Indonesian Political, Business & Finance News

Health Minister: BPJS Kesehatan Contributions Must Be Raised

| Source: TEMPO_ID Translated from Indonesian | Social Policy

Health Minister Budi Gunadi Sadikin has stated that national health insurance contributions must be raised promptly, as the deficit at the Social Health Insurance Administration Body (BPJS Kesehatan) continues to widen. In 2025, the BPJS Kesehatan deficit was reported to have exceeded Rp 20 trillion.

“What does this mean? Contributions must indeed go up. It is impossible for BPJS contributions not to be adjusted every five years,” Budi said at a press conference on the Optimisation of the National Health Insurance Programme in Jakarta, broadcast online on Monday, 23 February 2026.

Minister Budi outlined two reasons why a contribution increase is necessary. First, healthcare costs rise annually due to inflation. Without contribution adjustments, inflation will increasingly burden the national health system. According to data presented by Budi, national health insurance costs stood at Rp 158 trillion three years ago, rising to Rp 175 trillion in 2024 and Rp 190 trillion in 2025.
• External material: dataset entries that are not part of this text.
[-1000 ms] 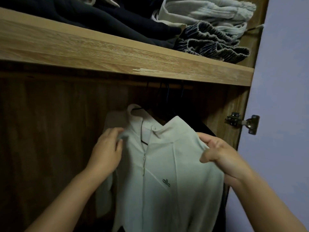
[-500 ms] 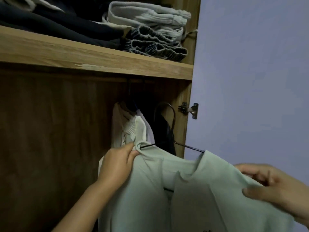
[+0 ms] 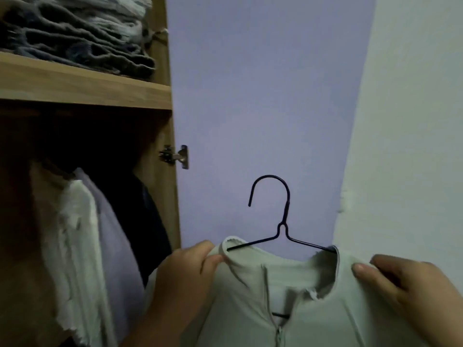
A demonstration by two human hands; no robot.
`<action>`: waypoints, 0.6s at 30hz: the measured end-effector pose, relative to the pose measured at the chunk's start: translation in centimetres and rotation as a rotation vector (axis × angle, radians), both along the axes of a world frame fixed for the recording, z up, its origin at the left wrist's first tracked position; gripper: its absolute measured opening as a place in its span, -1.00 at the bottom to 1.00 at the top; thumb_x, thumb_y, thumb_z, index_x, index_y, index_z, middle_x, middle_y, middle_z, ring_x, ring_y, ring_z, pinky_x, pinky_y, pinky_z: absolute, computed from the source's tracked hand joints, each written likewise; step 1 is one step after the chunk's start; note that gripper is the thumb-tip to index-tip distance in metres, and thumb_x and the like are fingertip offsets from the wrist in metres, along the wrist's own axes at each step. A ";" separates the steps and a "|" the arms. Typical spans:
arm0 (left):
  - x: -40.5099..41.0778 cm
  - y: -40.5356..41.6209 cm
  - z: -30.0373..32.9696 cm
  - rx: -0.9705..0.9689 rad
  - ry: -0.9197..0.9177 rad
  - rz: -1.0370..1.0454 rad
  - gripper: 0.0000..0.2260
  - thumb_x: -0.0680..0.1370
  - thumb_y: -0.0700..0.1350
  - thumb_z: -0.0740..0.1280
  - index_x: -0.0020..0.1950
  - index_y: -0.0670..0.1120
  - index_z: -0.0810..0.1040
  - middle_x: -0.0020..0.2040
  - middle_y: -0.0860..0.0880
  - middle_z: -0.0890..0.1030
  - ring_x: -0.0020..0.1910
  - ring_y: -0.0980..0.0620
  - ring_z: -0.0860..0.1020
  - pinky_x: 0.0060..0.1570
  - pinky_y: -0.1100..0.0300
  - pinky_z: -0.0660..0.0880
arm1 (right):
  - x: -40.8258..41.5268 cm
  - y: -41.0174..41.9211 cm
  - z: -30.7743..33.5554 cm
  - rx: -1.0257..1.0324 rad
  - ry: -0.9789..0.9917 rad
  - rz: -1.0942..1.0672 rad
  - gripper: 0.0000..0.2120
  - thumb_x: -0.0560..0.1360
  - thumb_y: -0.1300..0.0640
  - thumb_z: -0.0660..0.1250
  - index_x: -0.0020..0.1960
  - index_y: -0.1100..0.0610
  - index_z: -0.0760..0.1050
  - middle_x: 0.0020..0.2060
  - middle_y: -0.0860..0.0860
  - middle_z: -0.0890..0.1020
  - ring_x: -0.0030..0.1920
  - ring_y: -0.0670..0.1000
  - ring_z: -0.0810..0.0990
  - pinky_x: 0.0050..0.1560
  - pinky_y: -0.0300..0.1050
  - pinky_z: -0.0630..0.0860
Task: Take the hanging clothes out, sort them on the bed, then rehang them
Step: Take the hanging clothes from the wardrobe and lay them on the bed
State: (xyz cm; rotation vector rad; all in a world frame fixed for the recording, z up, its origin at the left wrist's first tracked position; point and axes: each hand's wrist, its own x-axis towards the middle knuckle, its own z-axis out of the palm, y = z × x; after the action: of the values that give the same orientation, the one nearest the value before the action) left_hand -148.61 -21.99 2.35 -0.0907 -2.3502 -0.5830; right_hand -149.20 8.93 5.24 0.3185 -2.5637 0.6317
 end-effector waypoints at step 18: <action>1.9 20.5 -2.2 -0.005 -0.193 -0.873 -0.88 0.43 0.03 0.40 -0.23 0.06 0.48 -0.48 -0.06 0.46 -0.32 -0.21 0.52 -0.32 0.05 0.43 | 24.1 9.6 -4.1 -0.122 -0.035 -0.897 -0.55 0.47 -0.12 0.27 -0.47 0.06 0.23 -0.57 -0.05 0.31 -0.48 -0.08 0.29 -0.39 -0.09 0.20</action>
State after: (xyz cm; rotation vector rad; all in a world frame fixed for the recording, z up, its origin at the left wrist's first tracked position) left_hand -146.68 -1.50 0.18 -1.1422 -2.4230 -1.0200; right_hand -125.09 18.49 1.16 -0.8442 -2.3366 0.4260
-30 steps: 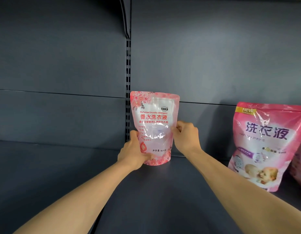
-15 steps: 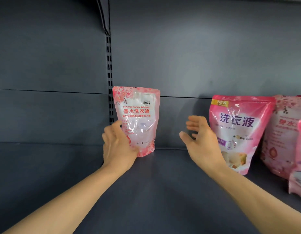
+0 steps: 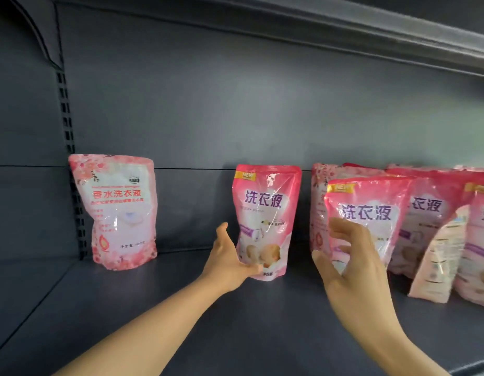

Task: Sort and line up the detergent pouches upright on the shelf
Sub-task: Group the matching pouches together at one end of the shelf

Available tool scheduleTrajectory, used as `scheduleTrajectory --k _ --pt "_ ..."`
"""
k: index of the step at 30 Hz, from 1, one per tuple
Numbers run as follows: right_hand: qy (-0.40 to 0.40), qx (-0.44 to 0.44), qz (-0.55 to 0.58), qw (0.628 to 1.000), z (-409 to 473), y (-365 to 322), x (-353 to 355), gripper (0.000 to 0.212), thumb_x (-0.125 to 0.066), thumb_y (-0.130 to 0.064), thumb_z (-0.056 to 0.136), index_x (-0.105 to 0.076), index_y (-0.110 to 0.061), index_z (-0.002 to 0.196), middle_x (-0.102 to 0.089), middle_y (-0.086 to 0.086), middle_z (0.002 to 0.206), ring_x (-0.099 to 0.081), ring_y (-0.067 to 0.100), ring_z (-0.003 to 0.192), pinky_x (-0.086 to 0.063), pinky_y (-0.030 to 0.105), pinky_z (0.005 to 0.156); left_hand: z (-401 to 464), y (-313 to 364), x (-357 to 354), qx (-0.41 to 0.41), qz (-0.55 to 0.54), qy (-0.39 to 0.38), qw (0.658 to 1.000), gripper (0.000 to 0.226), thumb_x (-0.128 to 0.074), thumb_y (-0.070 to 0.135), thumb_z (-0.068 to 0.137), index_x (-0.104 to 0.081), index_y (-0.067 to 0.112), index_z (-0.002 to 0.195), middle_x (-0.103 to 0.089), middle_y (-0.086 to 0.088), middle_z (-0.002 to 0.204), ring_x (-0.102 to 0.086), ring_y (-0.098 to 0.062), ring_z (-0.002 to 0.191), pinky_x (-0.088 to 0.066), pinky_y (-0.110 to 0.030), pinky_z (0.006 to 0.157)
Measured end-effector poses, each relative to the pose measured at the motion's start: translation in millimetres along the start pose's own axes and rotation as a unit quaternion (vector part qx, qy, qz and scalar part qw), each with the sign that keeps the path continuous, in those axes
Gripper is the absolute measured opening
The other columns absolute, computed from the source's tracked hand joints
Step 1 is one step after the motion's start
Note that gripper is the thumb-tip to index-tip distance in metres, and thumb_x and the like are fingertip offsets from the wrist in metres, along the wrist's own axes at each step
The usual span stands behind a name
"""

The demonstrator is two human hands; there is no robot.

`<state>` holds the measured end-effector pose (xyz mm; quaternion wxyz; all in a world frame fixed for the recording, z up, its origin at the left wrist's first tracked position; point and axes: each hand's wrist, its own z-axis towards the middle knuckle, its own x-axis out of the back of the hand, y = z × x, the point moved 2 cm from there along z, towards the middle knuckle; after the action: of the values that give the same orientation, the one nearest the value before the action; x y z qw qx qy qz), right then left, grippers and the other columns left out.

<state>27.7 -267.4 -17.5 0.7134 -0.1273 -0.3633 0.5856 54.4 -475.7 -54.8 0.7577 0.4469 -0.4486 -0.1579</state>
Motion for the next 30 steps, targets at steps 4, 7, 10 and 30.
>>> scheduleTrajectory --k 4,7,10,30 --pt "0.058 -0.014 -0.031 0.998 0.1 24.9 27.8 0.065 -0.072 0.0 0.075 -0.041 -0.023 0.127 -0.034 -0.007 0.123 -0.04 0.008 0.111 -0.03 0.013 0.089 13.1 4.7 -24.5 -0.004 -0.047 0.015 0.999 0.125 -0.087 0.027 0.062 0.005 0.026 0.147 -0.044 0.004 0.138 -0.051 -0.016 0.119 -0.043 -0.029 0.095" --pt "0.039 -0.063 -0.038 0.997 1.5 44.4 35.3 0.093 -0.075 0.001 0.07 -0.02 -0.018 0.142 -0.017 -0.005 0.14 -0.019 -0.003 0.121 -0.025 0.025 0.104 20.1 1.8 -32.0 -0.004 -0.044 0.032 0.998 0.116 -0.088 0.025 0.058 -0.008 0.028 0.142 -0.046 0.004 0.131 -0.053 -0.017 0.112 -0.048 -0.032 0.093" --pt "0.005 -0.127 -0.008 0.992 7.0 57.3 35.2 0.108 -0.075 0.0 0.068 -0.003 -0.018 0.146 -0.012 -0.004 0.142 -0.014 -0.009 0.114 -0.025 0.026 0.105 24.2 0.9 -36.7 0.005 -0.013 0.047 0.999 0.099 -0.087 0.03 0.056 -0.023 0.023 0.131 -0.046 0.001 0.125 -0.053 -0.018 0.107 -0.05 -0.038 0.091" --pt "0.126 -0.234 0.009 0.964 18.8 94.2 46.1 0.045 -0.081 -0.013 0.069 -0.042 -0.012 0.09 -0.055 0.003 0.079 -0.059 0.019 0.069 -0.048 0.034 0.06 31.8 8.6 -52.5 0.001 0.014 0.067 0.998 0.082 -0.085 0.037 0.054 -0.026 0.021 0.11 -0.051 0.0 0.109 -0.058 -0.02 0.095 -0.055 -0.043 0.079"
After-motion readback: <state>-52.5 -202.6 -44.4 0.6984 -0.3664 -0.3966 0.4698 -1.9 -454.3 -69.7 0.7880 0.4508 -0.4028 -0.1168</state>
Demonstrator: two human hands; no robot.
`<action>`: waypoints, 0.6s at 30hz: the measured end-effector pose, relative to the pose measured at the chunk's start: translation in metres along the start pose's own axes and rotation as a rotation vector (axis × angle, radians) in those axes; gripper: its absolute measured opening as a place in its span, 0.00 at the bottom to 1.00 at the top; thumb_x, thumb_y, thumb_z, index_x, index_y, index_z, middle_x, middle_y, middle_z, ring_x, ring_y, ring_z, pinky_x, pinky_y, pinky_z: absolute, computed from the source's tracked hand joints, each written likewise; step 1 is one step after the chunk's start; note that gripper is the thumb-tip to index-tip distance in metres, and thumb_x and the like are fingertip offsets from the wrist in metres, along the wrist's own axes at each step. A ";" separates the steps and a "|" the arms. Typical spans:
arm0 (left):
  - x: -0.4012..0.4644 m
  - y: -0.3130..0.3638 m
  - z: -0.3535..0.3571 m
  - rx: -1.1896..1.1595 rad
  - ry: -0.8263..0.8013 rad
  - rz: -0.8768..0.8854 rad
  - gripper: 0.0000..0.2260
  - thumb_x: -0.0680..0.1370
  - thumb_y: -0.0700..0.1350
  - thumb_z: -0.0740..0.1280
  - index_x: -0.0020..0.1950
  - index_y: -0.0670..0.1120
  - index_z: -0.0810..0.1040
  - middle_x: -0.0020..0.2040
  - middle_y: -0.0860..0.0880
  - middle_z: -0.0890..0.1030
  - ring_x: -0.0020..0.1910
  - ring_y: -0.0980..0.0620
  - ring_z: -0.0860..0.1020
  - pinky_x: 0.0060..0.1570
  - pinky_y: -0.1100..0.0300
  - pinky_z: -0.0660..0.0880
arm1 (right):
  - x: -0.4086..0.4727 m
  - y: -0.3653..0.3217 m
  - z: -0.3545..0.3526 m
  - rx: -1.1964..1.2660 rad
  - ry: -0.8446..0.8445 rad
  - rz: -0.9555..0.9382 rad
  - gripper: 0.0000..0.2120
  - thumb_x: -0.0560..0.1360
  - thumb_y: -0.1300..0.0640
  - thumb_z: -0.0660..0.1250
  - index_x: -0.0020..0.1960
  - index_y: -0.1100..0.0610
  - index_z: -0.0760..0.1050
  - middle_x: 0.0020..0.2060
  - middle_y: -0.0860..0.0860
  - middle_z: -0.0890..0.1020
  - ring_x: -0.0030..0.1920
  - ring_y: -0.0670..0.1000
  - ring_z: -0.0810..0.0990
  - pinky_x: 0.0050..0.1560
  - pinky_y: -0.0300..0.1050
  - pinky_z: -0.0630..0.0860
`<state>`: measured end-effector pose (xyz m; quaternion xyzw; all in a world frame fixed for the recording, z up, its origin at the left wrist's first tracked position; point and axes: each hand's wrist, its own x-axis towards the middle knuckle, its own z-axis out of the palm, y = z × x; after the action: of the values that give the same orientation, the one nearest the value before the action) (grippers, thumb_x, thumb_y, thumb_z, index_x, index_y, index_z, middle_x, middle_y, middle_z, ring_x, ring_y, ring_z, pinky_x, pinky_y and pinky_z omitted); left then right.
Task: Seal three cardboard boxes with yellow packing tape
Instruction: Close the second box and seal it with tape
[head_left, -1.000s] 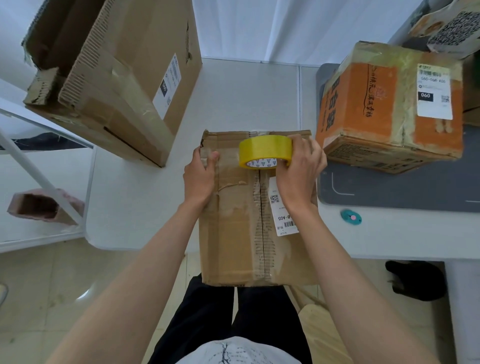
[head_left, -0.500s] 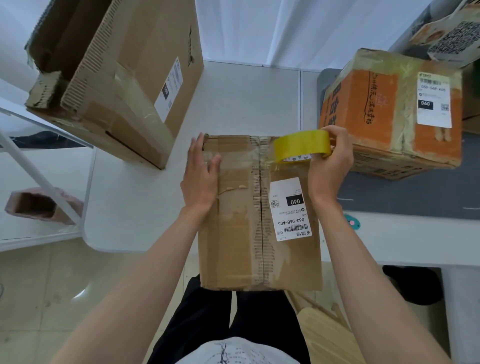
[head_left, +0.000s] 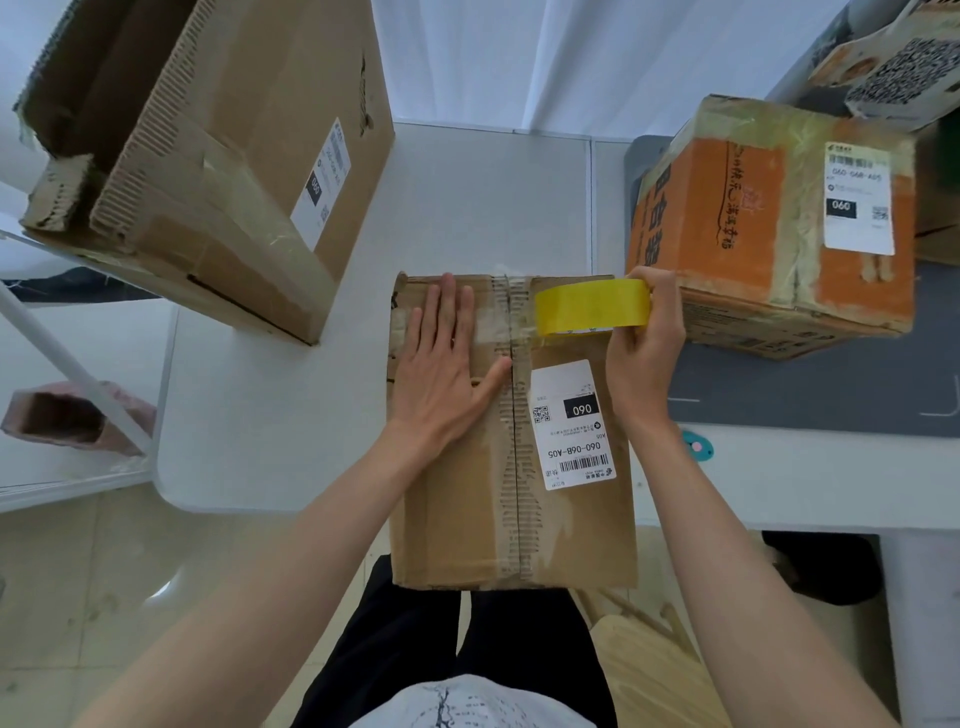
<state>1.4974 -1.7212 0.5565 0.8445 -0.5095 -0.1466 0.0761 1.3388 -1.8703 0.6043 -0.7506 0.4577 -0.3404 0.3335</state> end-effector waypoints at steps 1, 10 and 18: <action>0.000 -0.001 0.000 0.007 -0.005 0.015 0.39 0.82 0.68 0.46 0.83 0.46 0.38 0.83 0.45 0.36 0.82 0.46 0.36 0.80 0.47 0.41 | -0.001 0.000 0.000 -0.013 -0.005 -0.014 0.13 0.75 0.73 0.60 0.58 0.63 0.72 0.51 0.58 0.76 0.51 0.52 0.74 0.51 0.44 0.72; 0.003 0.004 0.000 0.103 -0.076 0.127 0.33 0.82 0.67 0.46 0.83 0.57 0.39 0.83 0.49 0.35 0.79 0.34 0.34 0.77 0.33 0.40 | 0.011 0.001 -0.002 -0.008 -0.068 0.061 0.11 0.75 0.70 0.64 0.55 0.60 0.77 0.50 0.57 0.75 0.47 0.45 0.71 0.48 0.31 0.67; 0.000 0.028 0.011 0.015 -0.090 0.112 0.40 0.82 0.68 0.45 0.82 0.42 0.37 0.82 0.45 0.35 0.81 0.49 0.34 0.80 0.43 0.40 | -0.001 0.014 0.008 0.207 -0.145 0.267 0.09 0.78 0.60 0.69 0.53 0.51 0.70 0.50 0.54 0.77 0.51 0.54 0.76 0.49 0.46 0.73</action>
<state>1.4702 -1.7344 0.5538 0.8076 -0.5602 -0.1762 0.0546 1.3383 -1.8732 0.5888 -0.6673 0.4905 -0.2835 0.4834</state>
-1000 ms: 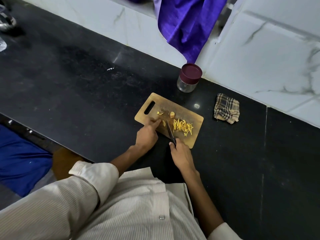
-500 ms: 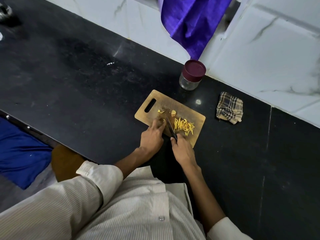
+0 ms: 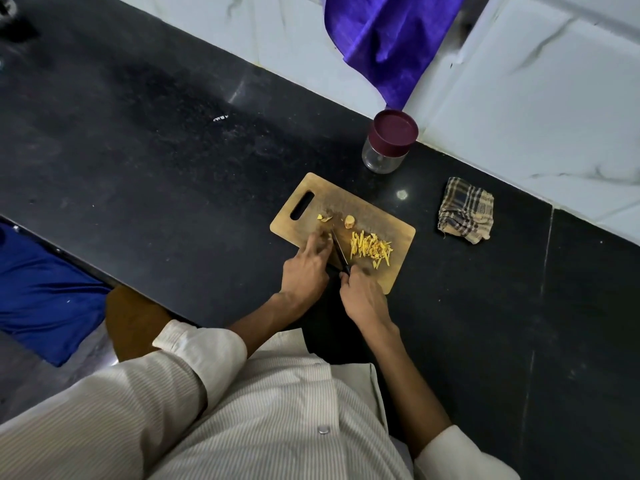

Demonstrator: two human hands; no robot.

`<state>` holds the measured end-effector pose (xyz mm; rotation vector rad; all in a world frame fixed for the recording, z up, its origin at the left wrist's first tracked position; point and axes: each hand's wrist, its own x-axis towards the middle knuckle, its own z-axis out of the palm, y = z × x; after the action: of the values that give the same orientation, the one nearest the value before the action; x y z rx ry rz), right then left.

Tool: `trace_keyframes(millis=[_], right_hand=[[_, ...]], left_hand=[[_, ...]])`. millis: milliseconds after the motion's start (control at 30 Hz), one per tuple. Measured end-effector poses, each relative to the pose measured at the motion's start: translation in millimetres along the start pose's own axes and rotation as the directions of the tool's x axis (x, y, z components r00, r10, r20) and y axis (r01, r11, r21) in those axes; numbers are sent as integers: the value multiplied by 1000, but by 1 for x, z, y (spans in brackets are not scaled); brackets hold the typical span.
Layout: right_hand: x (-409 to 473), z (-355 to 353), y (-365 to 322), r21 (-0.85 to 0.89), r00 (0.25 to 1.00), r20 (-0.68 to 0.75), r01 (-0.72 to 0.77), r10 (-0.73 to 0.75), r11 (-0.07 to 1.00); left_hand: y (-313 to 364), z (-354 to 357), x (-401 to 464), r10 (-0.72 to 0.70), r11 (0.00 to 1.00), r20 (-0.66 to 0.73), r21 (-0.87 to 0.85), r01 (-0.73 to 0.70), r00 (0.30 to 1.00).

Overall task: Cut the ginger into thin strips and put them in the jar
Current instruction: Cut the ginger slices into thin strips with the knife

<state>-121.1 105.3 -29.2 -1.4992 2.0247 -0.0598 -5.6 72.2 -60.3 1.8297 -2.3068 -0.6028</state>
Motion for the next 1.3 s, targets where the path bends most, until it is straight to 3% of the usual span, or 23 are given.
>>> trace_keyframes(millis=[400,633,933,1300], right_hand=[[-19,4,2,-41,998,44,-53,55,998],[-8,1,-13,-40,998,-49,-34,32,999],[-12,-4,-2,106,977,-66,-195,202,975],[-15,2,-6,133,996,-12,-85,87,987]], left_hand=[[-1,-4,0,-6,1000,22,24,6,1000],[3,-8,-5,1,999,40,48,-3,999],[-2,-4,-6,15,999,23,50,-16,1000],[-7,-3,-8,43,999,-19,11,-43,999]])
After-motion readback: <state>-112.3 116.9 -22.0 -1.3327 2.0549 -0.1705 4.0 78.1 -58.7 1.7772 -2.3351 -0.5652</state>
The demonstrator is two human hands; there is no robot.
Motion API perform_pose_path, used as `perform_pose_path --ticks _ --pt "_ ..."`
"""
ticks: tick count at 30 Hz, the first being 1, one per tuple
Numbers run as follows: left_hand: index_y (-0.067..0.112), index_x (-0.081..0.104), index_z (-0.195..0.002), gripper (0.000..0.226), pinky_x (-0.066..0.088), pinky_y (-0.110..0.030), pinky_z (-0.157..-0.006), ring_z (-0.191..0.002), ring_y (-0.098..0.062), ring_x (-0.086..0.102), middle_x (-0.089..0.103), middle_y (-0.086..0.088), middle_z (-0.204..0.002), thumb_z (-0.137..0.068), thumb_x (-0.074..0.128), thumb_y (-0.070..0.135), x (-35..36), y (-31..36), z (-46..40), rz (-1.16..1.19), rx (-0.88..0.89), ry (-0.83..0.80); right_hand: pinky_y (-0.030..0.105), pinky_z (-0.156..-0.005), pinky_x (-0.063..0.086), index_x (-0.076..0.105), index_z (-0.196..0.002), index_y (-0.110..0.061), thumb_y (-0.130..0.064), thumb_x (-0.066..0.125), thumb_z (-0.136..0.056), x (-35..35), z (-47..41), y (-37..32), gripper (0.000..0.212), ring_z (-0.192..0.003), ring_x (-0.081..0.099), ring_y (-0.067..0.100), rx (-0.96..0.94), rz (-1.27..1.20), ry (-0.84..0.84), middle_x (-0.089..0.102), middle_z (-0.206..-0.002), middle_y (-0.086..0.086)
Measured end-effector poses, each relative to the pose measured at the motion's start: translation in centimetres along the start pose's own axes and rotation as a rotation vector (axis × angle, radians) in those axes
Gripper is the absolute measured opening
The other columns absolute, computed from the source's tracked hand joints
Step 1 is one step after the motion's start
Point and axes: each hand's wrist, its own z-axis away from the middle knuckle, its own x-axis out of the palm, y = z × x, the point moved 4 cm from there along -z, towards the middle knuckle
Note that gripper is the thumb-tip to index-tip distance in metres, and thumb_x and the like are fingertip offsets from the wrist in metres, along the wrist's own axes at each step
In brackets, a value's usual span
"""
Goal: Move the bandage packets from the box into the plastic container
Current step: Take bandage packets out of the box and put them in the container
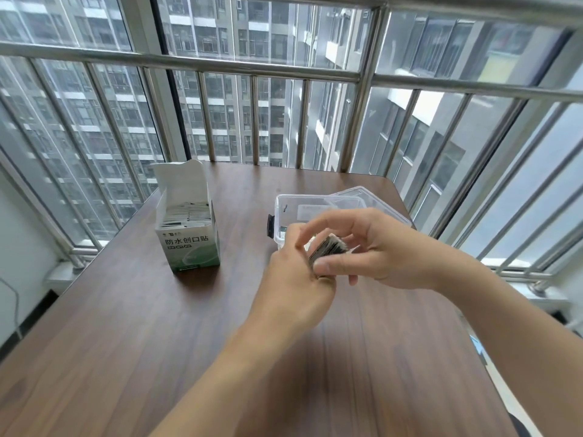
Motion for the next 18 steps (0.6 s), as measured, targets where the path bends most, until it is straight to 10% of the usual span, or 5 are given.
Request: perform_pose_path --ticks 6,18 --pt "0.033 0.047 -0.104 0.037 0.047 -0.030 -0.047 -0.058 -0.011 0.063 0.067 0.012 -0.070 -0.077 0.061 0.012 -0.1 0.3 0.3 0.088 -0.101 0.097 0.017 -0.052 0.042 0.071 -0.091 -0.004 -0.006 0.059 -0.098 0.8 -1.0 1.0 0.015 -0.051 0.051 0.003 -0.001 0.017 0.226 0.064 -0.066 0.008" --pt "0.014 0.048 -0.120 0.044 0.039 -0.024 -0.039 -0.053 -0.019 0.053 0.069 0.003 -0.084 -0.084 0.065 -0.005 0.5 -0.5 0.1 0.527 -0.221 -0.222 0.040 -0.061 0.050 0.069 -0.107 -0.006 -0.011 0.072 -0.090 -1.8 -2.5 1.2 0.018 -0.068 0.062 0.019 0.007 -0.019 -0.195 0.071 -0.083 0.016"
Second, Budi explained that the expansion of access and improvement in BPJS Kesehatan service quality have also significantly increased the national health insurance obligations that BPJS must cover.

If BPJS Kesehatan contributions are not raised, Budi predicted that within five years the state will no longer be able to fund healthcare for the Indonesian public. “Not during my tenure, but under the minister after me. I guarantee BPJS will not survive. It will certainly not have enough money to maintain public health,” Minister Budi said.

The Health Minister acknowledged that raising BPJS contributions is no easy task, as the policy carries significant political considerations and frequently provokes public protest. However, he argued that a contribution increase is the fairest approach for the public.

His reasoning is that without a contribution increase, the deficit — the costs not covered by participant contributions — has been paid for, or subsidised, by the state. This means the burden that should be borne by wealthier individuals through higher contributions continues to fall on the state because contribution levels remain stagnant.

Budi explained that through the National Social and Economic Single Data (DTSEN) scheme, contributions for people in deciles 1-4 would be covered by the central government, deciles 5-6 by regional governments, and contribution increases would only target those who are financially able, in deciles 7-10. A decile is a statistical term used to divide data into ten equal-sized groups. “That is why a contribution increase is a fairer instrument that must be championed,” he said.